26. An optical displacement sensor, Reflective surface and, One or more diffraction gratings spaced apart from the reflective surface, wherein the diffraction grating or each diffraction grating, together with the reflective surface, defines each interference arrangement, and i) the reflective surface or ii) either the diffraction grating or each diffraction grating is movable relative to one or more diffraction gratings, A light source is positioned to provide light to the interference configuration, such that for each interference configuration, a first portion of the light propagates through the interference configuration along a first optical path, and a second portion of the light propagates through the interference configuration along a second different optical path, thereby creating an optical path difference between the first and second optical paths, which is determined according to the separation between the reflective surface and the diffraction grating of the interference configuration.

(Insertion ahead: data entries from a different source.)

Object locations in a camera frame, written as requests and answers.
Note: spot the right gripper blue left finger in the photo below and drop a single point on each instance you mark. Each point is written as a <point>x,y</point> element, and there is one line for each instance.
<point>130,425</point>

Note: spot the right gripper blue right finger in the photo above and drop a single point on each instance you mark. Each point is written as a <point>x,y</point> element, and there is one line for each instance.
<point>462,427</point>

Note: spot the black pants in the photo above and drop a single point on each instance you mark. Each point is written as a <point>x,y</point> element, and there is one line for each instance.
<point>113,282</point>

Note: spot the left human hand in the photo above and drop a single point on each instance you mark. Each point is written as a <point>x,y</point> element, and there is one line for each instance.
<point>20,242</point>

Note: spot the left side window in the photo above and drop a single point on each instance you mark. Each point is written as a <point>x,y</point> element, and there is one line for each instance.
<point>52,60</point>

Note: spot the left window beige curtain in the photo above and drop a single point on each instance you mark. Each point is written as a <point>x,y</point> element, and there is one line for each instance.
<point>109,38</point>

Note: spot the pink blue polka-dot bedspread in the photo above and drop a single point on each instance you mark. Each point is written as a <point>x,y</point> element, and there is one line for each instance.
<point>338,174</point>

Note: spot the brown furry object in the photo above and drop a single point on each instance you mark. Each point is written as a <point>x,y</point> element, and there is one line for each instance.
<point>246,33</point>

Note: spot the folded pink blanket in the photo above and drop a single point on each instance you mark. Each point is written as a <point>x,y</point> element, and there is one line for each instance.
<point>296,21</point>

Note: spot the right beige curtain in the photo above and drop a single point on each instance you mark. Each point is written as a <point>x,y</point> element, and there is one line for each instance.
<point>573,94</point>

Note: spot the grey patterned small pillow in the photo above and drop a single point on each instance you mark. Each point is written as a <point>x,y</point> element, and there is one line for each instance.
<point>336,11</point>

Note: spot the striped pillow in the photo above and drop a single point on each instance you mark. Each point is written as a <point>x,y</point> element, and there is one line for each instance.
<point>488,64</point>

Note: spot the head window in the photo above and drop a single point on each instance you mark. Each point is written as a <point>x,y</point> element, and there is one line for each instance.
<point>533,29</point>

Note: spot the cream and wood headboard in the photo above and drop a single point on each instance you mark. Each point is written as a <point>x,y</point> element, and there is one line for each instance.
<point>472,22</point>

For each interference configuration, one or more photodetectors are provided in each set, arranged to detect at least a portion of the interference pattern generated by the first and second portions of the light, according to the optical path difference. A collimating optical arrangement is provided, which is arranged to at least partially collimate the light between the light source and the diffraction grating. With respect to the interference configuration or each interference configuration, when the reflecting surface or the diffraction grating is in the zero-displacement position, the diffraction grating is spaced apart from the reflecting surface by a distance such that each of the first portions of light travels along the optical path length L between the diffraction grating and the reflecting surface. The diffraction grating or each diffraction grating has the following relationship for each interference configuration: the grating period p and the optical path length L [Number 17] [Number 18] The formula includes a periodic diffraction grating with the aforementioned grating period p such that it satisfies up to 20% of the following conditions, where m is an odd integer. T z The Talbot length is defined as follows: [Number 19] In the formula, λ is the wavelength of light; this is an optical displacement sensor.